When f was created above, it operated both on e, which had its own history, as well as b – note the nesting of the list. You can do arbitrarily complex “genome algebra” operations, and the history of the BEDTools will keep track of this. It may not be useful in every situtation, but the ability to backtrack and have a record of what you’ve done can sometimes be helpful.

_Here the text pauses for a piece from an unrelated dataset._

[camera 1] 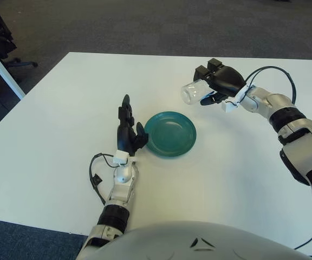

Deleting temp files specific to a single BedTool

You can delete temp files that have been created over the history of a BedTool with BedTool.delete_temporary_history(). This method will inspect the history, figure out which items point to files in the temp dir (which you can see with get_tempdir()), and prompt you for their deletion:

>>> f.delete_temporary_history()
Delete these files?
    /tmp/pybedtools..BgULVj.tmp
    /tmp/pybedtools.SFmbYc.tmp
    /tmp/pybedtools.wlBiMo.tmp
(y/N) y

Note that the file that f points to is left alone. To clarify, the BedTool.delete_temporary_history() will only delete temp files that match the pattern <TEMP_DIR>/pybedtools.*.tmp from the history of f, up to but not including the file for f itself. Any BedTool instances that do not match the pattern are left alone. Use the kwarg ask=False to disable the prompt.